Marketers should explore how to layer in all of the targeting options, set them up and report on them carefully to understand how they are performing. This enables optimization towards the better performing tactics. Sometimes that tactic will be behavior, and other times it won’t be, but that doesn’t mean behavioral targeting is intrinsically ineffective. This is why reporting is so key. Marketers have to understand how a campaign is performing and adapt accordingly.  

The study cited in the Wall Street Journal specifically looked at revenue, but that’s not always the direct goal or outcome with behavioral targeting. There is a full funnel of KPIs to focus on — upper funnel, awareness metrics, impressions, views and click-through rates. It boils down to engagement. How are customers engaging with site or with an ad? And next, it focuses on conversion, leads and, ultimately, revenue. Analytics and tracking are essential to understanding what’s successful.  

There’s so much that goes into an effective campaign, beyond targeting techniques. Research beforehand, to understand the journeys and the personas, sets the direction for a campaign. Creative copy and messaging is huge. And the landing pages an ad is driving to need to be relevant to each individual behavior.
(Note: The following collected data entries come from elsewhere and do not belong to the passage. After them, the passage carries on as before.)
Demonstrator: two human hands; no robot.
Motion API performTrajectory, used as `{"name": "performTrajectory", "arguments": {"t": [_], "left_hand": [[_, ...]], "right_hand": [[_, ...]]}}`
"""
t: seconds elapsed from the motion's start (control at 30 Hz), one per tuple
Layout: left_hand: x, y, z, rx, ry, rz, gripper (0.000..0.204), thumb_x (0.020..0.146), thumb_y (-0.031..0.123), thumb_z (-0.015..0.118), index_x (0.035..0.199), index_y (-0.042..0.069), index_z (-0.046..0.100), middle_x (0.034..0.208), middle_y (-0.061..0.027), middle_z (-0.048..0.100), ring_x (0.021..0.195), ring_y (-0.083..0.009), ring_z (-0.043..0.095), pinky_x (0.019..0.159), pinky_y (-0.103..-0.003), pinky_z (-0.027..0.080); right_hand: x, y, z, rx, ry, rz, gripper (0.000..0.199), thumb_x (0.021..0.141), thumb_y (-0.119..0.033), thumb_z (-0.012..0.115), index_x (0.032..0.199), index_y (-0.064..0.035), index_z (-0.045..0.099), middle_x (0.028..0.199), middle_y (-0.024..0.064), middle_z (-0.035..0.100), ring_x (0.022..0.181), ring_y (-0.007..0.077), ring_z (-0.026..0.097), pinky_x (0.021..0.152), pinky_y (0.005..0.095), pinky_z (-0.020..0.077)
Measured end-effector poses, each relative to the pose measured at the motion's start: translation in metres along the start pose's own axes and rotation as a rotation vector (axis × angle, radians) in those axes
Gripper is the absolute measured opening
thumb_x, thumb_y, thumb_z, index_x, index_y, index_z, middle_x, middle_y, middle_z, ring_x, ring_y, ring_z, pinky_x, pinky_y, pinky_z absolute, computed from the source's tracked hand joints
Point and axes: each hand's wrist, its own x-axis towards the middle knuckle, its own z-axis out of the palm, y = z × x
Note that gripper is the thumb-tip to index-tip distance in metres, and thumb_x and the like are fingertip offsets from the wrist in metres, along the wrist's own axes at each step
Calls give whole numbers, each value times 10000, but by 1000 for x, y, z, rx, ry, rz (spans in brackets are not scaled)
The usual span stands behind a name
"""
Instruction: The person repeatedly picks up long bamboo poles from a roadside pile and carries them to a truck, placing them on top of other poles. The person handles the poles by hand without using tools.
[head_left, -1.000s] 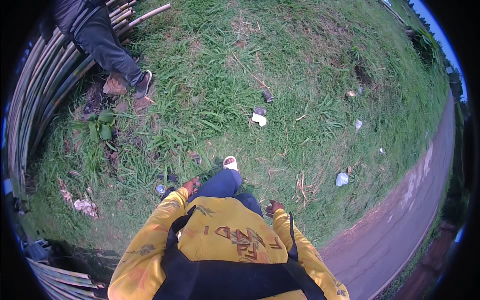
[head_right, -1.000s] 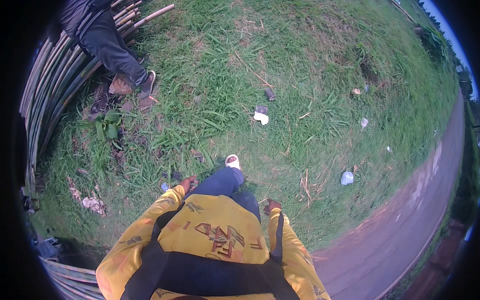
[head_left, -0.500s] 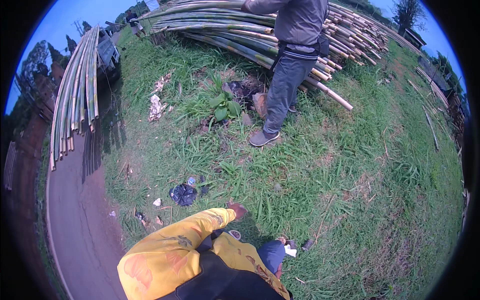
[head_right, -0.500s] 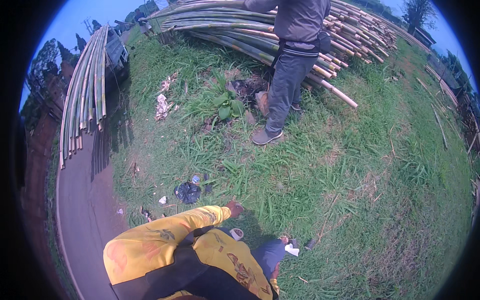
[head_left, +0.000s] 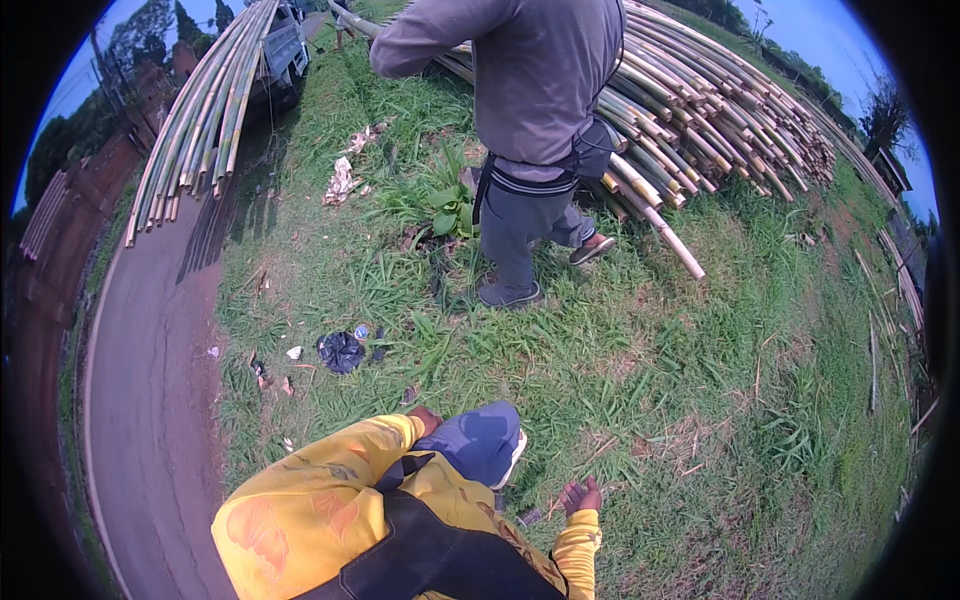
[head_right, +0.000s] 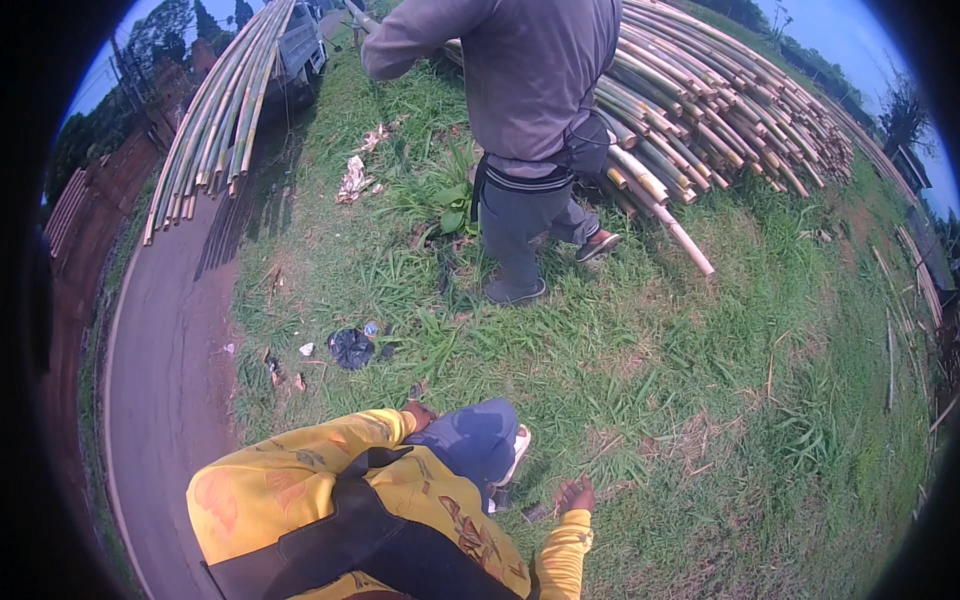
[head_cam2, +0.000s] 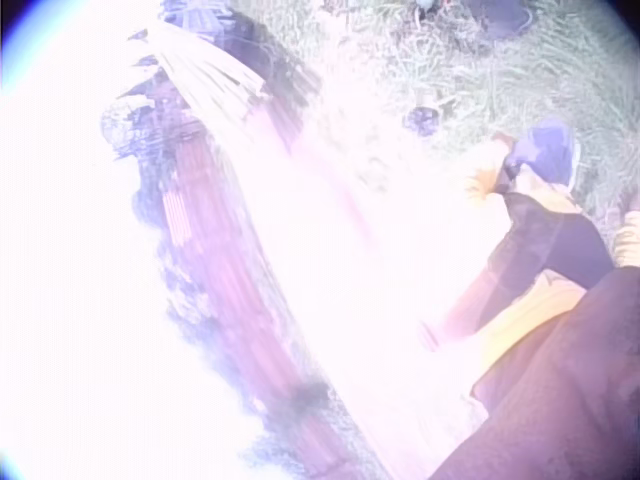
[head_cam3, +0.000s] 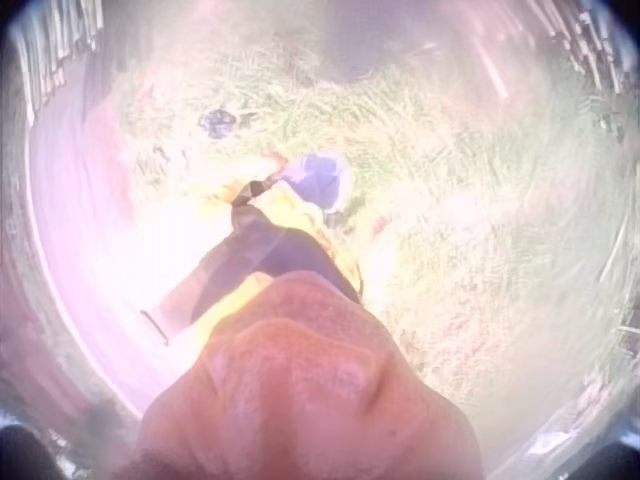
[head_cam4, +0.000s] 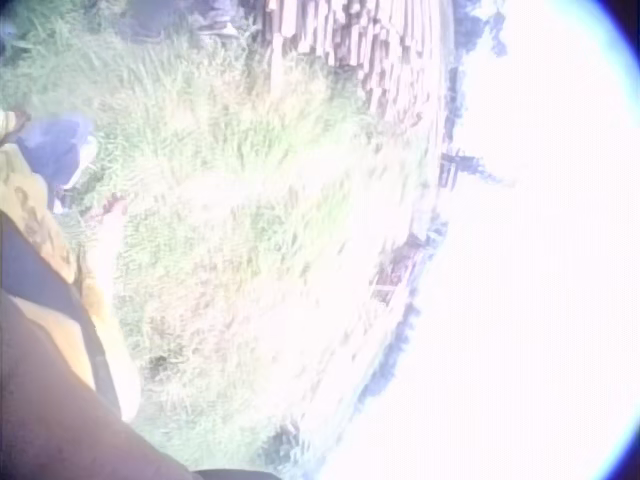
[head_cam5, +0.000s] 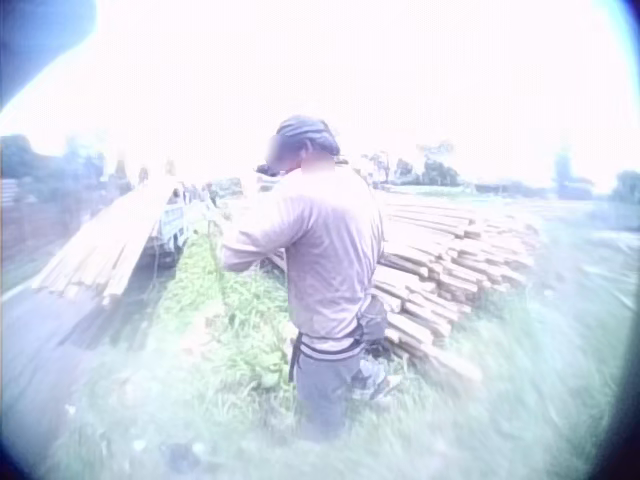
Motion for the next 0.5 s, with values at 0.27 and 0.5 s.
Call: {"name": "performTrajectory", "arguments": {"t": [0.27,0.5], "left_hand": [[76,127,16,-9,-185,237,486,933,447,476,1236,100,633,1236,-169,626,1132,-330,597,1006,-387,439],[102,288,-107,-969,-623,-226,504,960,437,502,1311,81,566,1259,-206,603,1122,-284,602,989,-402,449]], "right_hand": [[35,-87,59,-173,-18,15,439,919,-322,579,1288,-90,518,1052,129,628,886,281,637,682,413,507],[127,-148,-31,-1295,53,61,470,857,-317,637,1303,-191,559,1044,149,690,922,312,671,757,485,535]]}}
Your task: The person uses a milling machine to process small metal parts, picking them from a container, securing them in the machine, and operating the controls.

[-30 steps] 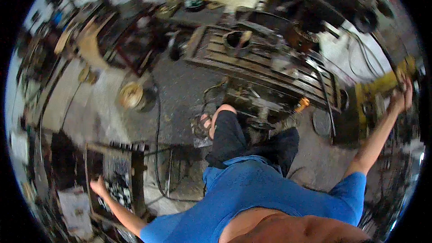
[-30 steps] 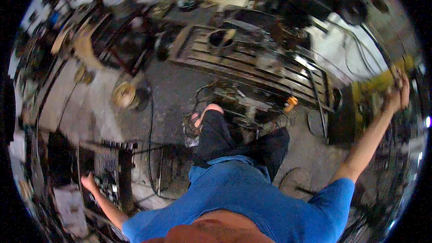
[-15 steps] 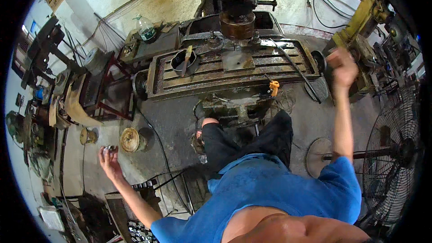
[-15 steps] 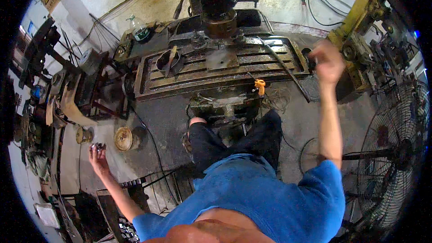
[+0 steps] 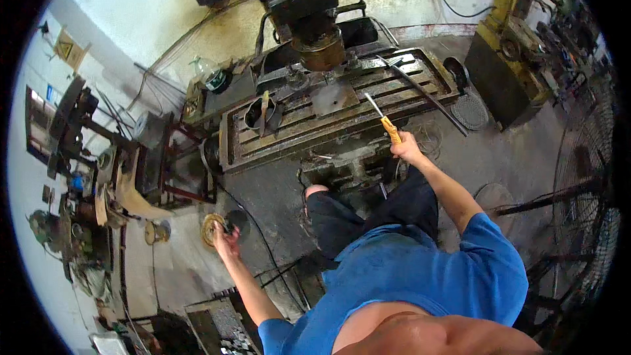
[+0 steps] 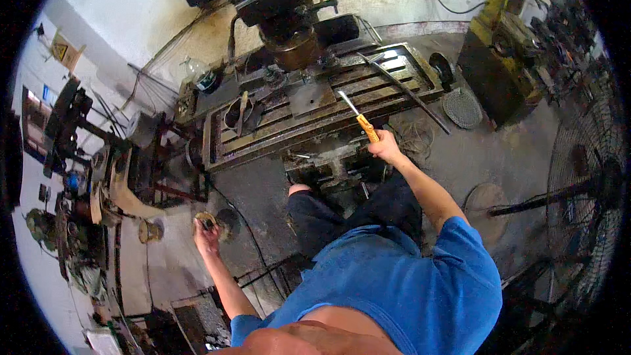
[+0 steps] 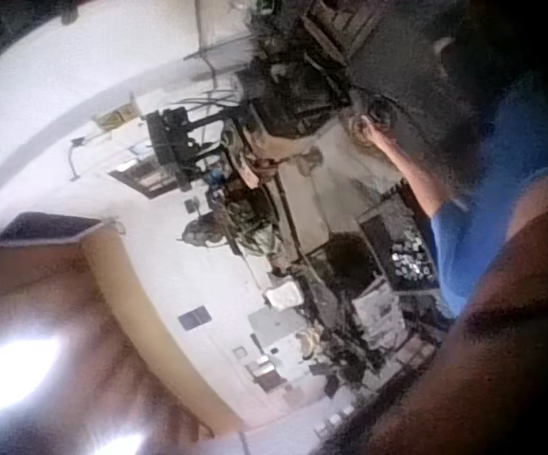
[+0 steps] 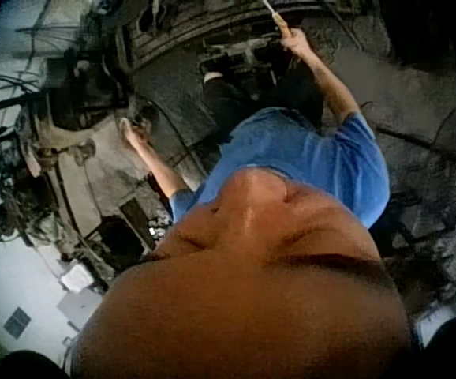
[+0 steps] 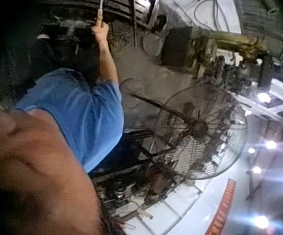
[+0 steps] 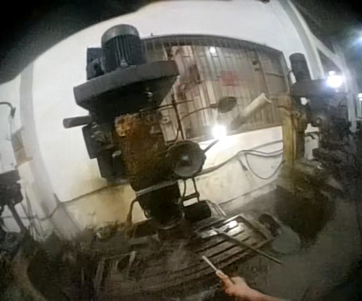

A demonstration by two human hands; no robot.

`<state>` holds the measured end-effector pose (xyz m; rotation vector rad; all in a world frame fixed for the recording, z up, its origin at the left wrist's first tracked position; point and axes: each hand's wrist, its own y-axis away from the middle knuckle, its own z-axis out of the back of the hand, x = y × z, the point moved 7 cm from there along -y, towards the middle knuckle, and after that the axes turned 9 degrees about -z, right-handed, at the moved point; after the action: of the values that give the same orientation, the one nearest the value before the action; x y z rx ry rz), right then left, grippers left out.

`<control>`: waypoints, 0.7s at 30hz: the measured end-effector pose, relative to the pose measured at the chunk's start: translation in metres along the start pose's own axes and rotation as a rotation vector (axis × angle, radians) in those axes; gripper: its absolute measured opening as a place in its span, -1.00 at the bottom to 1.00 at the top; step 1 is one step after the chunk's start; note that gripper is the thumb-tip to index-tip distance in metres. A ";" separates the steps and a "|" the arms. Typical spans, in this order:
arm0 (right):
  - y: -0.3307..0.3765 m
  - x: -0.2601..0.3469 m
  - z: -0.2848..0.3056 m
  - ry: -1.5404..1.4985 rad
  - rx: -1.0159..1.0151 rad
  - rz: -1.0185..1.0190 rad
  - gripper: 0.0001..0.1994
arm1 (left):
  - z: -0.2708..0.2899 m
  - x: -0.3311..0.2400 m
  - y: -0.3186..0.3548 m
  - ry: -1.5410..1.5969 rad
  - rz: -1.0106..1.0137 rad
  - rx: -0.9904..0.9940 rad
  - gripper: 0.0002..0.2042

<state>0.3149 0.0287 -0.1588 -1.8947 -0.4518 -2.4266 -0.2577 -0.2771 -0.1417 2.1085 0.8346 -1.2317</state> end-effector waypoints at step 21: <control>-0.033 0.189 -0.044 1.069 -0.100 0.126 -0.70 | -0.008 -0.006 0.048 0.069 -0.013 0.072 -0.82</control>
<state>0.2182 0.0787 0.0050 -0.3965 -0.1274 -2.9031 -0.2205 -0.3043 -0.1259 2.2177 0.8472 -1.2182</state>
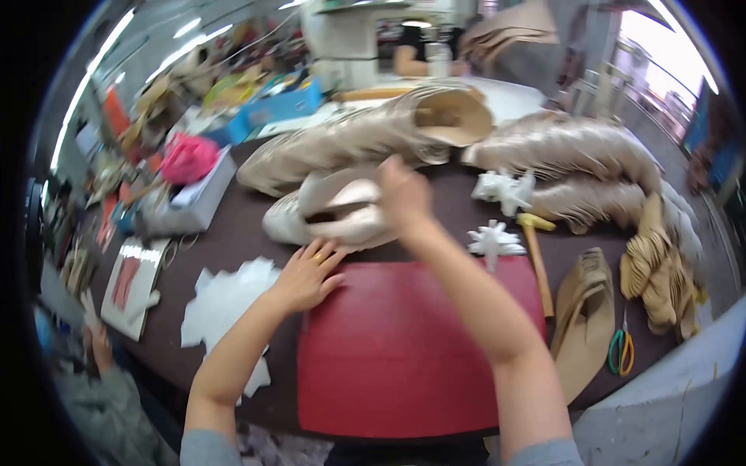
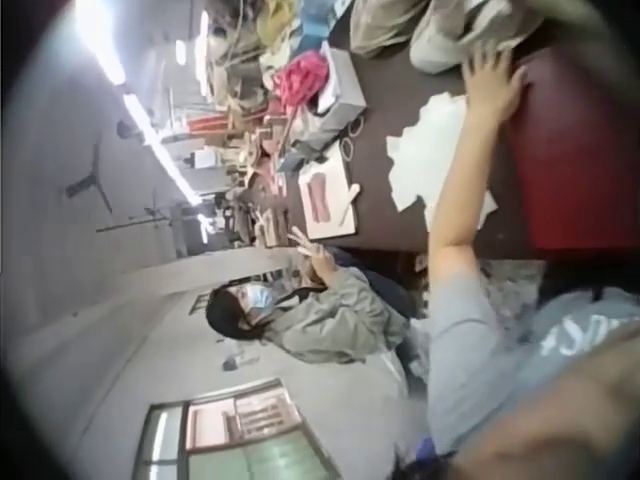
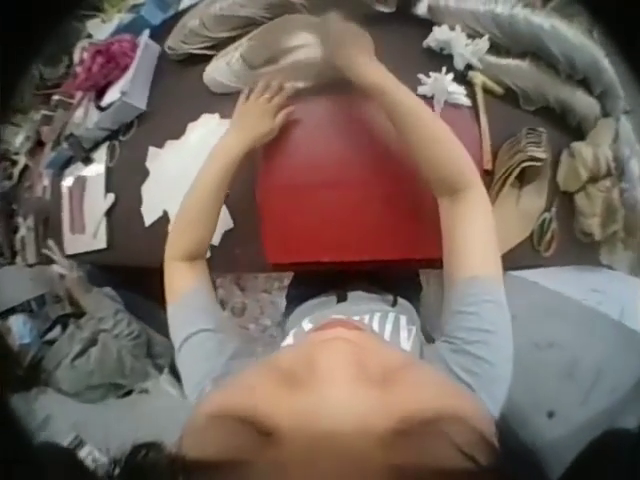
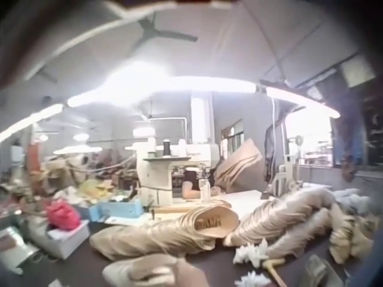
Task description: Assembling shoe uppers by inserting white fabric linings and using a small tool to press them into place.
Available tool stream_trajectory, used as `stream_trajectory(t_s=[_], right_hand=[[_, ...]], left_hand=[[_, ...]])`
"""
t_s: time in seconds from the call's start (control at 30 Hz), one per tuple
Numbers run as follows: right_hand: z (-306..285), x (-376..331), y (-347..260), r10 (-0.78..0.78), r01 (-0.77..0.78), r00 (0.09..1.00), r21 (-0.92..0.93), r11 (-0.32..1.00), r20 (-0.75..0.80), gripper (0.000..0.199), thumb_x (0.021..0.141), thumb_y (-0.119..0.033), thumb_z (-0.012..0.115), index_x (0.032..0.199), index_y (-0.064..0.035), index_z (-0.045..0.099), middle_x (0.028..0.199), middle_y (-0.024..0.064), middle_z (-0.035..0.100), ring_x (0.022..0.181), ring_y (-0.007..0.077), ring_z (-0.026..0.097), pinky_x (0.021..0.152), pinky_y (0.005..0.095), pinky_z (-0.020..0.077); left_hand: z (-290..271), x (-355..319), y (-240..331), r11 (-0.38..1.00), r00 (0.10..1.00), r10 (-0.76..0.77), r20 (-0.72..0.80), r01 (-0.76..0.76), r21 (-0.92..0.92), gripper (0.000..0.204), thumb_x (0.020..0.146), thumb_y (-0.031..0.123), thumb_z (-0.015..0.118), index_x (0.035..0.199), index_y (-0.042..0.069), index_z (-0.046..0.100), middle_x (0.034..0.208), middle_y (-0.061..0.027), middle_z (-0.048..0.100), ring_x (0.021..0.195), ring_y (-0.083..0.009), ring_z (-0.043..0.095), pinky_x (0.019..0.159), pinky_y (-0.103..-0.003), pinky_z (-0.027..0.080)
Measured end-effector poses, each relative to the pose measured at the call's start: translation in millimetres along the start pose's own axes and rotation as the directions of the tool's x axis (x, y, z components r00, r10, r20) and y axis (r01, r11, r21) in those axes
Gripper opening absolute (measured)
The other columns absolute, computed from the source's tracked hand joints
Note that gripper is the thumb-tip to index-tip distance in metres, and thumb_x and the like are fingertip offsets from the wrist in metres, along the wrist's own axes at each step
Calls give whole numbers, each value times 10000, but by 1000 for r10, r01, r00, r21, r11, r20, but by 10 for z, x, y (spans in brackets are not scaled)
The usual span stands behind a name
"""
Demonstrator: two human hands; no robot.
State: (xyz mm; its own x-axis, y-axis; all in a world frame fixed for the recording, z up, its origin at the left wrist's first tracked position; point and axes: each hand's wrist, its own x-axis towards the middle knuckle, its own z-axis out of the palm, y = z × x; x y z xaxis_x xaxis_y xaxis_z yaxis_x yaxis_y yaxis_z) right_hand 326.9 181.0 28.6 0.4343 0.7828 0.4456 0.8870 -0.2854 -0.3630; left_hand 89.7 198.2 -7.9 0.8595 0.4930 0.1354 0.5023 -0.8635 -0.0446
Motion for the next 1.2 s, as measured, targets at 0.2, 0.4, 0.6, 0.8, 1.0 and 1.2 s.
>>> stream_trajectory(t_s=[0.2,0.4,0.6,0.8,1.0,1.2], right_hand=[[-1407,12,235,-293,333,940,290,897,-174,245,969,-177,483,1113,0,574,1027,101,650,856,243,598,800,343,449],[-738,-676,-182,-747,736,376,313,600,548,114,831,-44,563,914,-81,632,865,63,609,748,269,576,714,350,467],[70,-1211,-1181,-868,492,393,728,477,303,196,793,-59,627,987,-37,634,928,105,617,819,295,601,747,367,493],[333,-1821,-1844,-843,361,258,762,537,472,180,782,-78,652,941,-4,612,951,155,606,854,329,594,765,387,506],[412,-2028,-2075,-783,575,281,556,600,555,234,786,-102,685,974,-6,584,970,167,567,889,328,567,773,378,505],[637,-2306,-2292,-856,536,294,668,517,427,214,780,-111,688,935,-15,576,946,180,554,889,335,560,772,393,502]], left_hand=[[-573,-789,-165,750,955,-234,-185,56,-659,463,908,151,521,1357,56,455,1327,-123,541,1206,-283,522,1009,-380,397],[-522,-2398,-410,430,570,-821,41,663,-613,404,913,133,537,1295,4,515,1331,-168,533,1196,-325,529,993,-377,420],[-50,-2766,79,563,610,-792,33,749,-349,418,891,110,537,1289,-16,511,1437,-234,378,1318,-352,374,1064,-388,339],[-271,-2824,276,459,531,-847,-32,698,-550,431,855,77,558,1278,-2,527,1389,-190,444,1250,-320,425,1025,-366,364],[-188,-3012,10,298,374,-927,21,770,-565,374,840,47,558,1211,-2,556,1190,-159,567,1003,-282,540,880,-362,443],[-2,-3093,116,183,320,-944,74,700,-690,358,807,30,590,1164,14,570,993,-111,606,784,-217,554,744,-314,464]])
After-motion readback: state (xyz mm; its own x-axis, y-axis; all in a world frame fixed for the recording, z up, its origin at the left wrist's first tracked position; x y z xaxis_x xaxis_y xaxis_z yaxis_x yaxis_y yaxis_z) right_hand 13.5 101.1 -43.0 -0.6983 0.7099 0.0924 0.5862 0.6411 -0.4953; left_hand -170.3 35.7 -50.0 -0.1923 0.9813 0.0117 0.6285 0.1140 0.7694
If you send personalized ads, but the landing page doesn’t reflect that ad, there’s a disconnect.  

Behavioral targeting isn’t going away anytime soon, but it will change as the industry changes. Marketers must stay on top of reporting, to make sure they’re serving their clients in the best way possible. Personalization still might be worth the cost for specific brands. The healthy dose of skepticism is understandable, but brands should write off the strategy with one report.